Namun di mata Charles, kepanikan itu terasa lain. Pria itu menatap Hazel dengan sorot mata sedingin es, penuh curiga. Dalam hati, ia beranggapan gadis ini hanya sedang berpura-pura khawatir demi menarik perhatiannya. Di benak Charles, semua wanita memiliki sifat yang sama: pandai bersandiwara, pandai memanfaatkan situasi, dan berpotensi menjadi pengkhianat seperti mantan istrinya, Maya. Ia menyamakan Hazel dengan wanita-wanita lain yang pernah mengecewakannya.

Di tengah ketegangan itu, Mrs. Collins menyunggingkan senyum tipis di balik bibir pucatnya. Ia mengulurkan tangan, mengusap punggung tangan mungil Hazel dengan penuh kasih sayang.

"Oma tidak apa-apa, Sayang... Kamu jangan panik begitu ya," ucap Mrs. Collins lirih namun cukup jelas terdengar oleh kedua orang di dekatnya.

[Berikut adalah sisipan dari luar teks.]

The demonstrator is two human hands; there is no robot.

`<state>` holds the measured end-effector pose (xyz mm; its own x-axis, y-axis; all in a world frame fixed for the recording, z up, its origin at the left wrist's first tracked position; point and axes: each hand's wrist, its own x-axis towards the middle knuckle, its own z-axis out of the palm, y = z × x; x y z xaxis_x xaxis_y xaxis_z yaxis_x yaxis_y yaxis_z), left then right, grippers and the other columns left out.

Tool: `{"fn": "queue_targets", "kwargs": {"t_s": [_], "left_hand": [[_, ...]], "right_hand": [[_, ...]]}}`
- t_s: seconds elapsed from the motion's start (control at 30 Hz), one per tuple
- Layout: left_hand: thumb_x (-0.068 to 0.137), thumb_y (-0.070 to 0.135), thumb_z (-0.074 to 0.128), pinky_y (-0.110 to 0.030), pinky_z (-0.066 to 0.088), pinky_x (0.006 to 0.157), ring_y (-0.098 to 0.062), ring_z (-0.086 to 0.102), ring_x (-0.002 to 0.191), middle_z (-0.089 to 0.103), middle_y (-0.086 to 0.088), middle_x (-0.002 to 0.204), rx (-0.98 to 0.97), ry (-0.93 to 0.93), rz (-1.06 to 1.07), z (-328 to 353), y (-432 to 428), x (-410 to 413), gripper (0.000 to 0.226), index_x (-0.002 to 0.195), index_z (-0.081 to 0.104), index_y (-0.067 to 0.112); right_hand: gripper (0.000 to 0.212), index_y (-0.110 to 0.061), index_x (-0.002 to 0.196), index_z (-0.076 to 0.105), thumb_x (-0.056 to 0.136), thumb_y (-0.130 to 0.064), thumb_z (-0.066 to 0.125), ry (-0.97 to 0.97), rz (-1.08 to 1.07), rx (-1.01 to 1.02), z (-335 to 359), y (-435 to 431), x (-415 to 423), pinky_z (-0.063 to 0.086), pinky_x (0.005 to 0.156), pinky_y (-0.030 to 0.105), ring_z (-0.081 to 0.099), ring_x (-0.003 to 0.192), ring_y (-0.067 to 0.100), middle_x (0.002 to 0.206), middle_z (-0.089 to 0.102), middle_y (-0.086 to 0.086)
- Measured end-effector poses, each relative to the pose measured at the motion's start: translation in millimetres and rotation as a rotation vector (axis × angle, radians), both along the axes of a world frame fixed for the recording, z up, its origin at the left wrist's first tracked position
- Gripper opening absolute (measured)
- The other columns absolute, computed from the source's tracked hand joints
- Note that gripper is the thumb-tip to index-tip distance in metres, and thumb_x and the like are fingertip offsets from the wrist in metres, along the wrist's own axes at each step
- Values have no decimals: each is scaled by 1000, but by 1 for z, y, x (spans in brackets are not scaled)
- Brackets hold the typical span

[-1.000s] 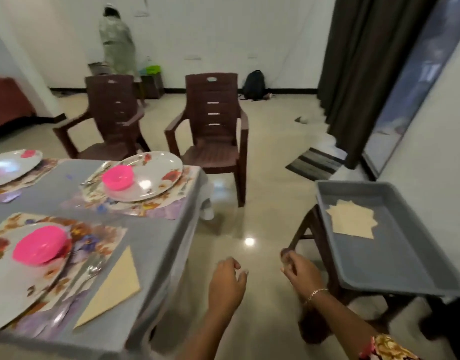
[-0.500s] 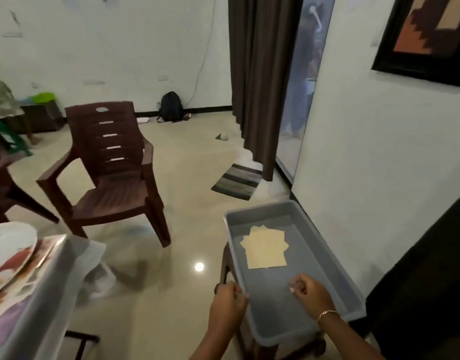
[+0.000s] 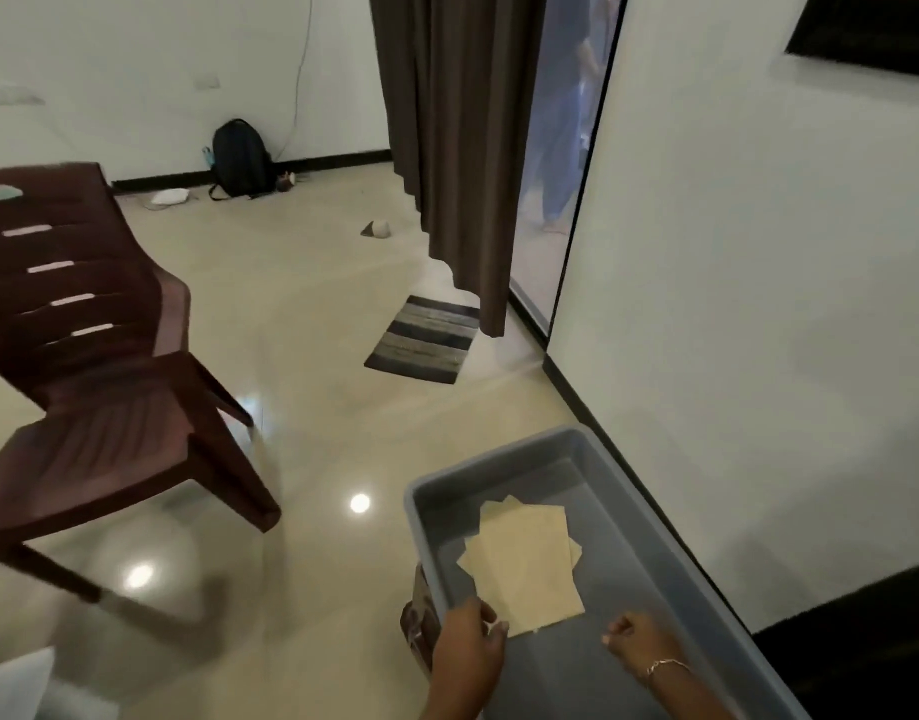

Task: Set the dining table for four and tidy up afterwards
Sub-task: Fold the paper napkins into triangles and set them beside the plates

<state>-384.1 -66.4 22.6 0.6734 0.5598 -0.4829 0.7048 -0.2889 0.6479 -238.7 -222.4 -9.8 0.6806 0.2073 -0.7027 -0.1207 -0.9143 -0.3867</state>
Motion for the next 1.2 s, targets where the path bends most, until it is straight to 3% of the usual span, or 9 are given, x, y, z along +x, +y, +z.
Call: {"fn": "queue_targets", "kwargs": {"t_s": [0.3,0.37,0.47,0.53,0.6,0.7,0.87,1.0,1.2], "left_hand": [[95,26,52,-18,35,72,-13,51,91,51,0,97,-84,101,-175,-49,45,56,13,101,49,16],[94,25,52,-18,35,73,-14,52,92,53,-2,99,-105,124,-184,-53,49,61,23,111,54,9],[94,25,53,-19,34,71,-20,56,100,53,-2,97,-131,178,-204,-60,53,66,27,113,54,7],[93,27,54,-20,35,72,-21,57,103,55,-4,99,-140,206,-211,-64,55,68,28,114,55,7],[93,28,54,-20,37,74,-20,57,103,58,-6,104,-151,226,-205,-66,58,71,28,113,55,8],[93,28,54,-20,39,76,-19,57,103,60,-7,112,-153,236,-204,-66,60,74,28,113,55,8],[93,28,54,-24,43,81,-19,56,101,59,-6,109,-150,218,-170,-61,64,75,28,113,55,8],[94,27,53,-20,39,74,-12,50,88,56,-2,102,-150,179,-114,-51,59,72,24,110,55,10],[94,23,52,-16,38,60,-7,47,70,50,5,77,-188,55,19,-29,35,50,10,89,50,15]], "right_hand": [[24,-11,67,47,87,-11,61,115,-206,-120,-48,39,29,38,70,25,46,81,18,85,53,9],[10,-3,94,60,85,-9,62,117,-261,-96,-56,43,32,41,74,26,48,84,19,99,60,13],[42,-1,122,53,82,-8,66,140,-343,-67,-70,50,35,44,75,30,52,85,23,114,61,18],[35,-1,110,58,78,-8,71,140,-405,-52,-75,56,35,48,80,37,54,85,26,103,62,17],[16,-6,81,58,76,-10,73,168,-405,-58,-79,63,33,47,75,36,54,81,27,80,59,12],[36,-12,54,45,78,-10,71,188,-391,-49,-82,69,35,38,67,29,50,67,23,57,48,4],[28,-12,58,51,77,-6,71,109,-499,48,-72,66,38,43,70,33,51,71,25,62,53,4],[26,-12,61,53,74,-2,72,29,-558,156,-53,61,36,51,77,44,53,70,27,64,56,6],[24,-17,66,53,78,-6,70,-132,-289,369,-4,59,31,41,66,25,52,72,17,71,55,-1]]}}
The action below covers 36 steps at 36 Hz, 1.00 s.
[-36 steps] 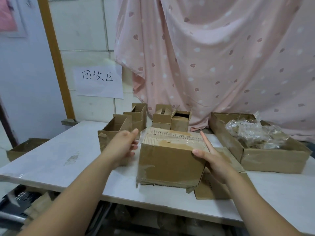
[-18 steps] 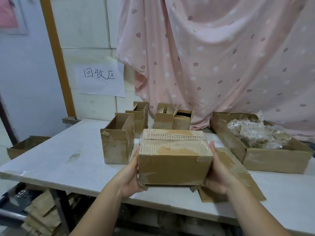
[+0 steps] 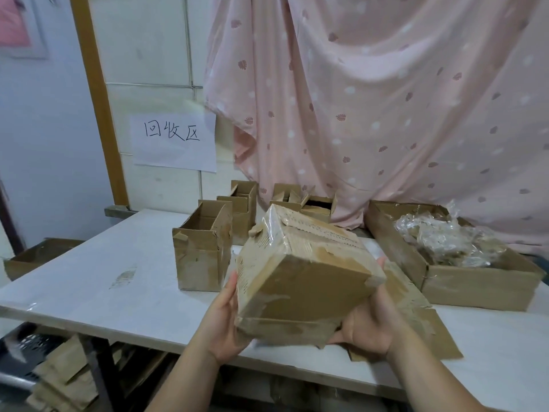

Tanpa membuang waktu, Hazel segera bergegas ke dapur. Ia kembali membawa segelas air putih bening yang sudah disiapkannya tadi, khusus untuk Nyonya Collins. Ia tahu betul, Nyonya Collins lebih menyukai air putih hangat daripada teh, kopi, atau minuman manis lainnya. Hal-hal kecil seperti itu sudah sangat dipahami oleh Hazel, tanda betapa dekatnya hubungan mereka selama ini.

"Sayang..." panggil Mrs. Collins saat Hazel hendak meletakkan kembali gelas yang isinya baru berkurang sedikit itu.

Gadis itu kembali menatap wanita tua yang kini bersandar lemas di sandaran sofa.

"Menikahlah dengan cucu Oma ini. Terimalah pinangannya," pinta Mrs. Collins, lalu dengan lembut namun tegas ia menyatukan tangan mungil Hazel dan tangan besar milik Charles yang duduk di sisi kanan dan kirinya.